I nearly let a tech malfunction before a gig derail me into a spiral of self recrimination recently- I recognised the “you always do this” and “if only you’d prepared better” and “you’ll never cope…” etc. classics popping up. I had a moment of despair and then I took a breath and realised these were surmountable problems. I managed to write down all the things I was feeling, meaning I was able to recognise the feelings and then park them and not let them pull me into rumination which would have been incredibly unhelpful given what I needed to do.

It’s important to recognise the feelings then move on to what you can do about the situation- I’m disappointed right now but I don’t always do this, I coped last time something like this happened, I’m resourceful and will find a solution.”

On the days it’s loudest...

Sometimes, the critic gets louder not because you’re failing but because you’re growing.

Change feels unsafe to that part of your brain. It panics. It gets mean- but that doesn’t mean you’re on the wrong path- it just means you’re in unfamiliar territory. That’s a good reason to pause, breathe, and talk to yourself like someone worth supporting.

Because you are.



Final Thought:

Self-Talk is Self-Care

The way we speak to ourselves has power. If you talked to a friend the way your inner critic talks to you- how would they feel? Probably awful. So how about we stop doing that to ourselves?

Try asking:

  • How am I talking to myself today?

  • What would kindness look like right now?
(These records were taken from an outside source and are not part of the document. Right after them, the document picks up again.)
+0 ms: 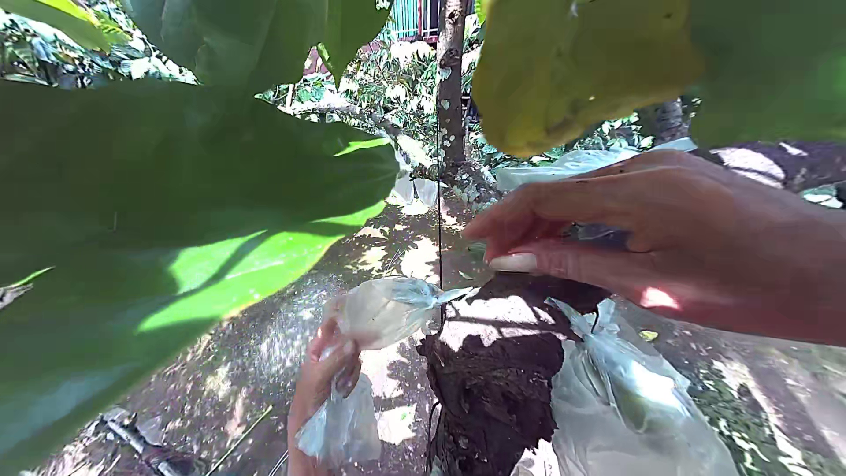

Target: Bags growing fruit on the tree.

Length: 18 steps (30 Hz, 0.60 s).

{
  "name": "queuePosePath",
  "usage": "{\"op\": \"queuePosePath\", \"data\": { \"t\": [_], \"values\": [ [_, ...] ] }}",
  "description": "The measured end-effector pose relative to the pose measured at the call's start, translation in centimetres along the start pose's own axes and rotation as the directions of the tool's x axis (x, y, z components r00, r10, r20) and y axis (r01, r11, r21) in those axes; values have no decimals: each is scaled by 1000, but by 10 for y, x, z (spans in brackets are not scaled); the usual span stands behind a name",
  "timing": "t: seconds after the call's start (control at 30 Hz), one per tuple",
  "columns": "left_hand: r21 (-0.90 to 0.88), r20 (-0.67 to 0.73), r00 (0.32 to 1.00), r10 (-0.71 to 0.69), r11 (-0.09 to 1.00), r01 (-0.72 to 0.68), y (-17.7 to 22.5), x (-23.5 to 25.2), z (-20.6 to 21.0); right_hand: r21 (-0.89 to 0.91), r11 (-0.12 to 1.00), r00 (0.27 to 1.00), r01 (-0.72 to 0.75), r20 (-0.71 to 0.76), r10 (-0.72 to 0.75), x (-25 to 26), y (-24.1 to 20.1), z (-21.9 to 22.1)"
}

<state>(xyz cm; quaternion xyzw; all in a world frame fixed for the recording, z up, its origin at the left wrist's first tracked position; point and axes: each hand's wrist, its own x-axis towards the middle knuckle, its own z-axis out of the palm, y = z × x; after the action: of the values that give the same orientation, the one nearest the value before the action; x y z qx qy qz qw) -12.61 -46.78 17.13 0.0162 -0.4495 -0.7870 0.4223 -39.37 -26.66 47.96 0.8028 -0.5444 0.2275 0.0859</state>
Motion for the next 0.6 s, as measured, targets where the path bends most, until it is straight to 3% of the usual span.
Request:
{"op": "queuePosePath", "data": {
  "t": [0.13, 0.27, 0.33, 0.4, 0.5, 0.6],
  "values": [
    [299, -24, 1000, -15, 954, 21, 37, -10, -11, 74, 997, 996, -29, -78, 34, -18, 7, -20],
    [481, -126, 976, 180, 871, -99, 84, -31, -2, 114, 993, 986, -41, -157, 59, -31, 4, -21],
    [482, -125, 939, 322, 847, -226, 103, -30, 16, 119, 993, 983, -18, -179, 40, -34, -1, -15],
    [333, -123, 917, 380, 886, -323, 110, -19, 53, 102, 994, 982, 27, -188, -8, -33, -13, -6],
    [287, -145, 905, 400, 892, -348, 107, 4, 117, 135, 985, 980, 105, -180, -80, -22, -47, 17],
    [365, -151, 873, 464, 847, -387, 100, 28, 158, 155, 980, 989, 127, -97, -113, -13, -64, 42]
  ]
}}
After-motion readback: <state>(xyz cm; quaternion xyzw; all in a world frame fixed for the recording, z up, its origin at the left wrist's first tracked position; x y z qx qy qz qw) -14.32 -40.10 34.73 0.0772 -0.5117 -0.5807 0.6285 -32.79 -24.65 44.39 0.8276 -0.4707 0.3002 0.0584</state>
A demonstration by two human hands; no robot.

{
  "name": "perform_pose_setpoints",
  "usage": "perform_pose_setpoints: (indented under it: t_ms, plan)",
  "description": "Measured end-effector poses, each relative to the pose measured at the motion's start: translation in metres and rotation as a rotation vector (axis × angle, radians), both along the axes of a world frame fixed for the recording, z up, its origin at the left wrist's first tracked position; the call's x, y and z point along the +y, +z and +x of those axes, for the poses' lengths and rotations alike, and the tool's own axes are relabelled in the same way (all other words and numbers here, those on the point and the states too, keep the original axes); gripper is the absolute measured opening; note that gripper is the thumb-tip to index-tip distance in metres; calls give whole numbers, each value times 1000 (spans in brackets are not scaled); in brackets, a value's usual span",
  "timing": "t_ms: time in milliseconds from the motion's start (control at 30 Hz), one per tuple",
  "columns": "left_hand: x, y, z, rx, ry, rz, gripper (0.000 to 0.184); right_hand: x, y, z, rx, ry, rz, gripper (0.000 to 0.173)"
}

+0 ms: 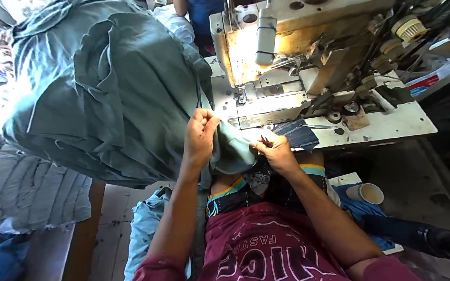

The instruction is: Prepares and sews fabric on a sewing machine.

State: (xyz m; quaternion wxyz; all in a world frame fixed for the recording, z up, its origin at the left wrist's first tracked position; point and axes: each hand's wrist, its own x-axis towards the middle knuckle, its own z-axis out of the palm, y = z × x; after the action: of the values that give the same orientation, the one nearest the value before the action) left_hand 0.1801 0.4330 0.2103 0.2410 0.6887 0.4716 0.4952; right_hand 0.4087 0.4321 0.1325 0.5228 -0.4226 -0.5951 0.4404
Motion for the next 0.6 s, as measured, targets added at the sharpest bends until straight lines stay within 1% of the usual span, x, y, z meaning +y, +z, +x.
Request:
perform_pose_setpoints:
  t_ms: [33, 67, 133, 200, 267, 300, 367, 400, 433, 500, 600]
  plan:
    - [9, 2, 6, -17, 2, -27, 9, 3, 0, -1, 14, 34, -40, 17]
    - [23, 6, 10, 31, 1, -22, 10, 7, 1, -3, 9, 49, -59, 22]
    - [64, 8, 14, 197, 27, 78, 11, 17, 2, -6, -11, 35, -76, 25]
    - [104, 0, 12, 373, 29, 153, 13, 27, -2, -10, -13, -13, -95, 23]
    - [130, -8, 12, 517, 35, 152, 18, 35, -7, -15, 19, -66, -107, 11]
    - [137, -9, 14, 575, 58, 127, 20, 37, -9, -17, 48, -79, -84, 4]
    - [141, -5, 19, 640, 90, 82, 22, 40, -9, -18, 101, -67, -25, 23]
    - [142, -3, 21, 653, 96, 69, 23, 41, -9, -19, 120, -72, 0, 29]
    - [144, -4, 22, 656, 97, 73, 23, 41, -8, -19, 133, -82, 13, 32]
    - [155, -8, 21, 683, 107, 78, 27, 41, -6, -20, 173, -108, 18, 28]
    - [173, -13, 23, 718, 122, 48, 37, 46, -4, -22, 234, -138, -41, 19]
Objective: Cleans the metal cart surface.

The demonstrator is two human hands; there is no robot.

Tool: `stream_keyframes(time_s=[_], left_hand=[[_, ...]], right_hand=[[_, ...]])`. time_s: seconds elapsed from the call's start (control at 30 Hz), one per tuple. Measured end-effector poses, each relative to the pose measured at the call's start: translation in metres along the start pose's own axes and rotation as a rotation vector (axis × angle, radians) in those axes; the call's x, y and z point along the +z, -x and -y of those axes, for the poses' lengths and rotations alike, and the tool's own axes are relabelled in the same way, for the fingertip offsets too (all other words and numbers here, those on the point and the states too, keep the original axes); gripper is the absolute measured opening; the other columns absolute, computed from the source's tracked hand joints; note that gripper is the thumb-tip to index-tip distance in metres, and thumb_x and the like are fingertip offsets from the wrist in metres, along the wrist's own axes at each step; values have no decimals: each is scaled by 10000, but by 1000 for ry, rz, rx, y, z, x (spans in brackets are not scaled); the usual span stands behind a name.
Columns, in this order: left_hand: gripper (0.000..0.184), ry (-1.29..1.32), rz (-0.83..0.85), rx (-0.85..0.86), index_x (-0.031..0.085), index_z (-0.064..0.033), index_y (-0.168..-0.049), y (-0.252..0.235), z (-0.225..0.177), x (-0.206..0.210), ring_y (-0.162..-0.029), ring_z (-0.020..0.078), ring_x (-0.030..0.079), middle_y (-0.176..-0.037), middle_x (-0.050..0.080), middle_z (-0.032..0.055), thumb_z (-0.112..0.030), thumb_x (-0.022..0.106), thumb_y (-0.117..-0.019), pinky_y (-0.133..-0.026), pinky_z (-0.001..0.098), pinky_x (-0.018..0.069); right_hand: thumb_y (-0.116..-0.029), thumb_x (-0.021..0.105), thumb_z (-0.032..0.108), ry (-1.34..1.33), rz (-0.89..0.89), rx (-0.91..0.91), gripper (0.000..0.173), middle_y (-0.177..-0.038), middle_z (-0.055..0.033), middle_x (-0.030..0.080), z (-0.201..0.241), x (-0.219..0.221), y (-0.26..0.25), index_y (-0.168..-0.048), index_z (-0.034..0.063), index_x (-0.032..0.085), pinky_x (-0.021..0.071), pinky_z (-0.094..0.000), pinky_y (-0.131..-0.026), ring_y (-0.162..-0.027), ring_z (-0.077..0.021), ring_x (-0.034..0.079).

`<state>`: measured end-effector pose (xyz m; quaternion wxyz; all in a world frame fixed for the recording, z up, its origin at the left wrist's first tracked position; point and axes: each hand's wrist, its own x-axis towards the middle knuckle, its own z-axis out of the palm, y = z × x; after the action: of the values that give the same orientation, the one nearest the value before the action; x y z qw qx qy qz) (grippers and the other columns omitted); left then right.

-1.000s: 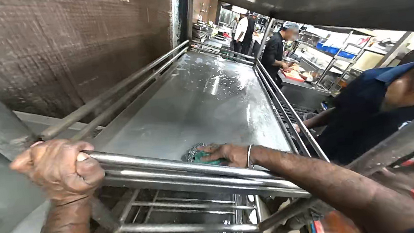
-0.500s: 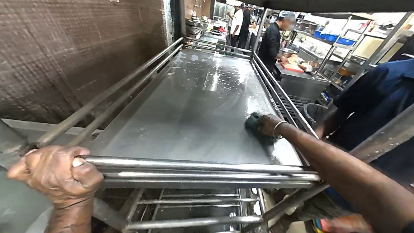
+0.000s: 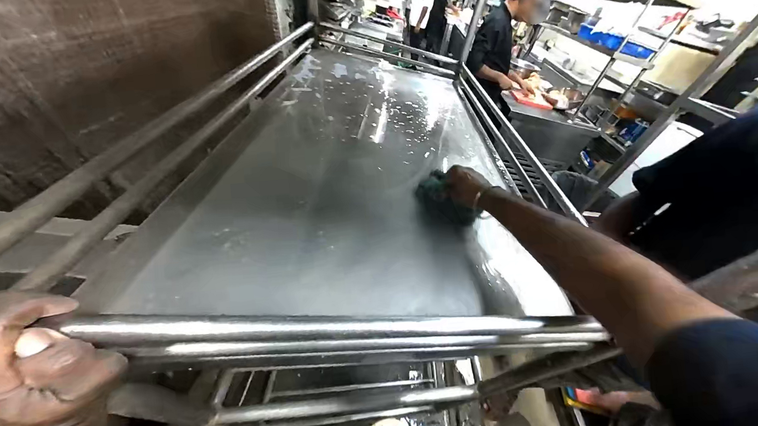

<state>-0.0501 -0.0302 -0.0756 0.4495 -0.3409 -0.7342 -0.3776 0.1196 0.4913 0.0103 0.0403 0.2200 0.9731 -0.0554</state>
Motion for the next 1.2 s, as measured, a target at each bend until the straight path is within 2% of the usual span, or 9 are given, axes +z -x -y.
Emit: stream_keyframes(time_s=[0.17, 0.43, 0.53, 0.7, 0.8, 0.93, 1.03, 1.1, 1.2], left_hand=[[634, -47, -52, 32, 616, 92, -853, -8, 5, 0, -890, 444, 637, -856, 643, 305, -429, 296, -1023, -931, 575, 448], [667, 2, -16, 4, 625, 109, -914, 3, 17, 3, -892, 468, 641, -888, 650, 323, -460, 293, -1019, -886, 595, 479], [639, -29, -17, 11, 619, 114, -914, -5, 4, -3, -945, 497, 621, -916, 635, 334, -427, 300, -1031, -951, 629, 425], [630, -22, -69, 24, 610, 119, -874, 7, 15, 3, -927, 448, 618, -886, 625, 323, -427, 342, -1038, -956, 570, 437], [627, -78, -57, 52, 622, 69, -874, 0, 9, -3, -959, 426, 629, -885, 647, 277, -450, 311, -1034, -991, 574, 411], [688, -63, -75, 81, 613, 45, -837, -9, 5, -4, -915, 394, 637, -838, 646, 252, -505, 261, -1051, -975, 540, 419], [681, -64, -81, 89, 602, 43, -841, -11, 3, -2, -888, 401, 633, -830, 638, 255, -504, 252, -1049, -954, 551, 426], [678, -81, -82, 81, 611, 48, -847, -10, 1, -2, -887, 415, 633, -837, 643, 262, -497, 258, -1041, -953, 566, 421], [672, -95, -67, 60, 614, 60, -878, -9, 1, -3, -925, 439, 622, -869, 641, 283, -491, 261, -1033, -976, 581, 398]], right_hand=[[-944, 695, 320, 36, -5, 190, 293, -1190, -206, 711, -6, -11, -79, -1120, 93, 754, 506, -679, -944, -1154, -416, 657], [-907, 783, 254, 73, 184, -420, 214, -1130, -120, 707, 61, -12, 142, -1061, 105, 793, 574, -533, -904, -1029, -292, 690], [-896, 786, 198, 20, 175, -494, 187, -1122, -104, 710, 63, -10, 154, -1052, 97, 805, 589, -484, -863, -998, -258, 695], [-982, 689, 188, 9, 90, -296, 276, -1263, -233, 668, 62, -6, 11, -1178, -1, 734, 479, -580, -1044, -1190, -397, 635], [-977, 670, 214, 2, -9, -96, 287, -1245, -248, 668, 62, 2, -105, -1173, 9, 718, 483, -649, -1014, -1195, -431, 624], [-987, 651, 241, 42, 4, -18, 315, -1279, -245, 662, 74, -7, -152, -1198, 12, 701, 465, -674, -1018, -1232, -441, 607], [-923, 712, 132, -85, -30, -297, 216, -1139, -248, 701, 64, 7, -114, -1075, -19, 740, 510, -612, -987, -1108, -412, 661], [-944, 716, 117, -98, 55, -436, 253, -1243, -237, 681, 82, -1, -35, -1156, -19, 740, 455, -555, -1090, -1213, -384, 626], [-914, 758, 156, 2, 87, -674, 229, -1187, -148, 729, 99, -5, 75, -1117, 53, 782, 531, -506, -1013, -1129, -302, 682]])
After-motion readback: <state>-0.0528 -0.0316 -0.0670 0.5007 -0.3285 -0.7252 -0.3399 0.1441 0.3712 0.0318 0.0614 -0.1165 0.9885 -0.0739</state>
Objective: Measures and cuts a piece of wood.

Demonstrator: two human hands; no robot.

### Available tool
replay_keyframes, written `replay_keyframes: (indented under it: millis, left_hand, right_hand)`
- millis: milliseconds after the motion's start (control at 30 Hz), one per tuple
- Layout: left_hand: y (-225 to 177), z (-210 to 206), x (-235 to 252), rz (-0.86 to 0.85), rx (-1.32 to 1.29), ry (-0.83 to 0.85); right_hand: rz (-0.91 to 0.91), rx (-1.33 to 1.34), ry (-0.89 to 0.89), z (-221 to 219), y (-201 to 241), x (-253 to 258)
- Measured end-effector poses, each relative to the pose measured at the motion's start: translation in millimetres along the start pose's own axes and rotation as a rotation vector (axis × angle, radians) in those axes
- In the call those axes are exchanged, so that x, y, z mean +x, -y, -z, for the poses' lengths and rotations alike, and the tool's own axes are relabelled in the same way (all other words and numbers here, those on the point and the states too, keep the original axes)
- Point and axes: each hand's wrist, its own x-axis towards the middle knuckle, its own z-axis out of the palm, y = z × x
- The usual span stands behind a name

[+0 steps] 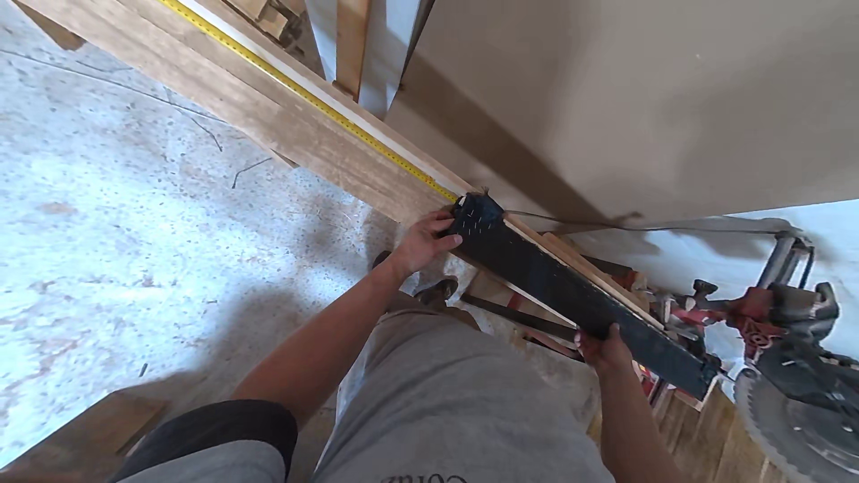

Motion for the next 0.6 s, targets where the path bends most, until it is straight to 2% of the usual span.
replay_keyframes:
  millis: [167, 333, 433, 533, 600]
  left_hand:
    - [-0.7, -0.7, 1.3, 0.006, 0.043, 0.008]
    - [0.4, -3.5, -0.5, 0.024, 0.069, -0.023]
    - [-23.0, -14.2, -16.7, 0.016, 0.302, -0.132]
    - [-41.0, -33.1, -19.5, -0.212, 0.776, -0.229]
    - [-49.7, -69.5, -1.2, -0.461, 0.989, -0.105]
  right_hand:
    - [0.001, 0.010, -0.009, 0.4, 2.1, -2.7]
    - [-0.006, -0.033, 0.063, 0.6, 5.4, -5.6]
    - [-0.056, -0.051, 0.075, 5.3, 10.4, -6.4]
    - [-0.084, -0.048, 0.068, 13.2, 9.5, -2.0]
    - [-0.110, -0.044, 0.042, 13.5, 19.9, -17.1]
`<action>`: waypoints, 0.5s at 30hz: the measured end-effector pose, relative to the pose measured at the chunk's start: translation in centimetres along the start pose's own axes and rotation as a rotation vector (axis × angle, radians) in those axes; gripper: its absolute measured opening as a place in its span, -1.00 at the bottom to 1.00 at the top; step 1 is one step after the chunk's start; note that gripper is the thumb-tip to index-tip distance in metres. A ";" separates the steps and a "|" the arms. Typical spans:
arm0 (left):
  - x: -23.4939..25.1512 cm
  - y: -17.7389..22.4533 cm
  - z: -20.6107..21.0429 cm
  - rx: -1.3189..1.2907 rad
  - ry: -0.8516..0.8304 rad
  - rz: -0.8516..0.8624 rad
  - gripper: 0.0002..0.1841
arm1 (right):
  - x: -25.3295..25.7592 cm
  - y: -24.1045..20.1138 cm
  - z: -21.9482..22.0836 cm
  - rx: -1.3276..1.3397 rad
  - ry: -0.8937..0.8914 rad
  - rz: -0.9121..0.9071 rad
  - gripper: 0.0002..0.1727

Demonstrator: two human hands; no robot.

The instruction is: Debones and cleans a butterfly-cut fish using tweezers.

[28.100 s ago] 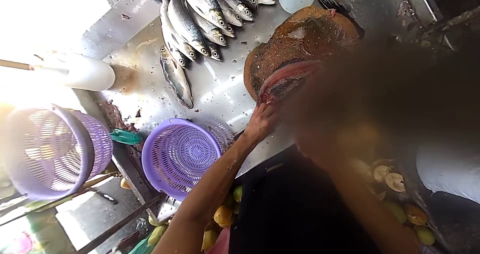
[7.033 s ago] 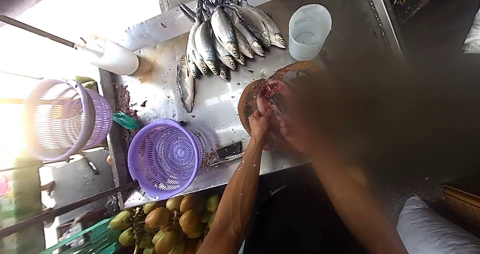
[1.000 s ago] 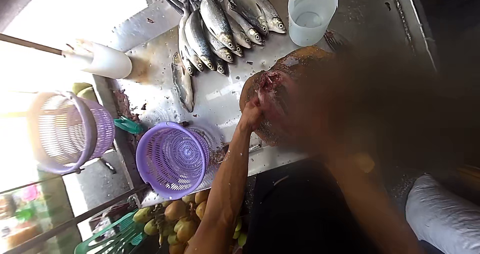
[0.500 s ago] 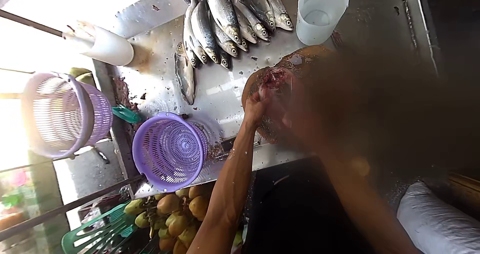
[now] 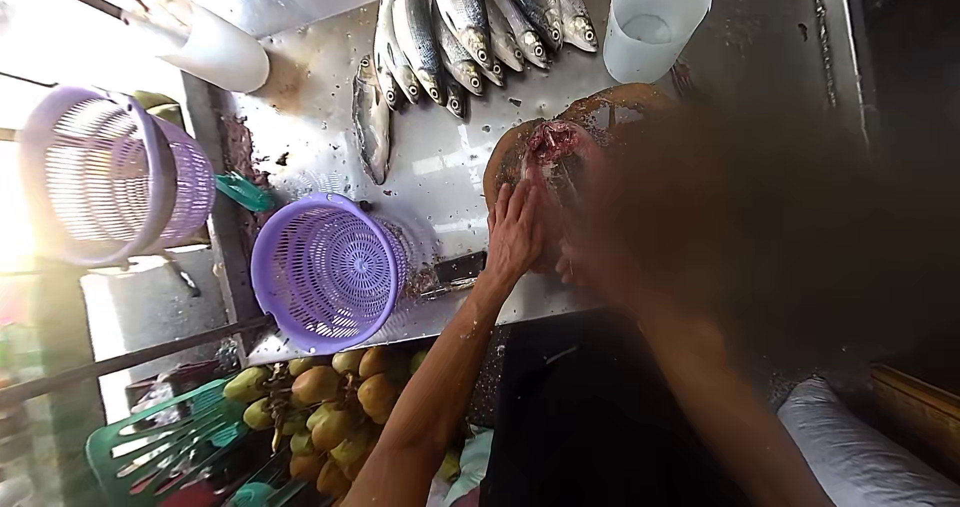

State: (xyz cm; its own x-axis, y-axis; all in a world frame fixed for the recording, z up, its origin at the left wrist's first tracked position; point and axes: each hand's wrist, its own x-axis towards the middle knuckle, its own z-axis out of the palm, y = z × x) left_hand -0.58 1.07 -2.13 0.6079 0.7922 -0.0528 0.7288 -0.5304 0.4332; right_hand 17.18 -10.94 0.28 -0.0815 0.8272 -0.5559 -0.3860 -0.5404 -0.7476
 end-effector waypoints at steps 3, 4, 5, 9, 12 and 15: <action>0.4 0.1 2.0 0.098 -0.040 0.109 -0.41 | -1.5 -2.2 1.3 -0.185 0.078 -0.091 -0.58; 0.5 0.1 2.1 0.103 -0.038 0.110 -0.41 | -2.7 -3.0 1.7 -0.185 0.078 -0.165 -0.52; 0.5 0.3 2.2 0.105 -0.040 0.102 -0.40 | -3.6 -3.4 2.0 -0.155 0.079 -0.221 -0.49; -0.3 0.6 2.5 0.094 -0.063 0.091 -0.32 | -2.2 -1.2 0.8 -0.025 0.071 -0.123 -0.59; -0.7 0.7 2.6 0.114 -0.063 0.106 -0.29 | -0.5 0.7 -0.3 0.054 0.051 -0.102 -0.67; -0.6 0.6 2.6 0.126 -0.070 0.107 -0.29 | -1.2 -1.5 -0.2 0.103 0.038 -0.338 -0.59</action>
State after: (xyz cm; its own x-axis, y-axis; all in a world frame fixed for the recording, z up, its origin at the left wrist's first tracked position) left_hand 0.33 -0.54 -4.15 0.7013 0.7087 -0.0765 0.6898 -0.6477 0.3235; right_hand 17.99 -11.11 1.98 0.1006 0.9492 -0.2980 -0.4760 -0.2171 -0.8522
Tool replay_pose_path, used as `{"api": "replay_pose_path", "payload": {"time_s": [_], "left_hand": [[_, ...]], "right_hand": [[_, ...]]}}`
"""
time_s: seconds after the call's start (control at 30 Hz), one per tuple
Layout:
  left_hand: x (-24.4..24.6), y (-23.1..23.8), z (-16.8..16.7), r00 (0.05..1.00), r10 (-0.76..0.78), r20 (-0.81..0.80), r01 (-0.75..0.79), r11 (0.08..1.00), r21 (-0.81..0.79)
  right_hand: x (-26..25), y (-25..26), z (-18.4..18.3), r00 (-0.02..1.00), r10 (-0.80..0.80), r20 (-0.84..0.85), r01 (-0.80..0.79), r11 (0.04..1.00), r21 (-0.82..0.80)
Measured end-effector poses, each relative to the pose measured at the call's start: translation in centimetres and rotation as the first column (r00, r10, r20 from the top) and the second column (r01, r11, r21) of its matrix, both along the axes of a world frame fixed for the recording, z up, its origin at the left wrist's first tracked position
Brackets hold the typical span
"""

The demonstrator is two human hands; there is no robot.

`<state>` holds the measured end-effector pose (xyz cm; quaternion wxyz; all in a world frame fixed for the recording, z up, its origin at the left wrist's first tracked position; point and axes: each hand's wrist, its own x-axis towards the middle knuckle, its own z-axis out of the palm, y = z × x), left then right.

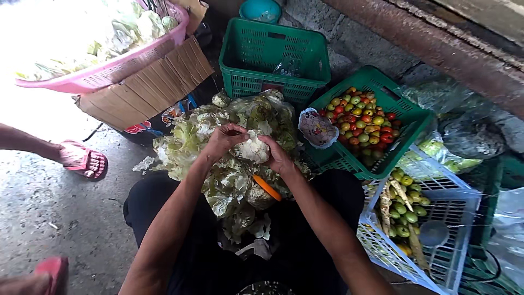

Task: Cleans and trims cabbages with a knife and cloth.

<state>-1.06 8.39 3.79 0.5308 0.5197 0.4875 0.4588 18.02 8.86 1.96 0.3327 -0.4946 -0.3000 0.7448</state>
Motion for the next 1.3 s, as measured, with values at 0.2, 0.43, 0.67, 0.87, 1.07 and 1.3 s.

  • What would I say to a friend in this situation?

Being compassionate doesn’t mean sugarcoating, it could just mean aiming for not actively making yourself feel worse.

Over to You

What’s one thing your inner voice said this week that you’d never say to a friend? Call that sucker out!

And what would you say to that friend instead?

Write it down. Say it out loud. Stick it on your wall.

You're allowed to be on your own side.


You might be the first person who ever was.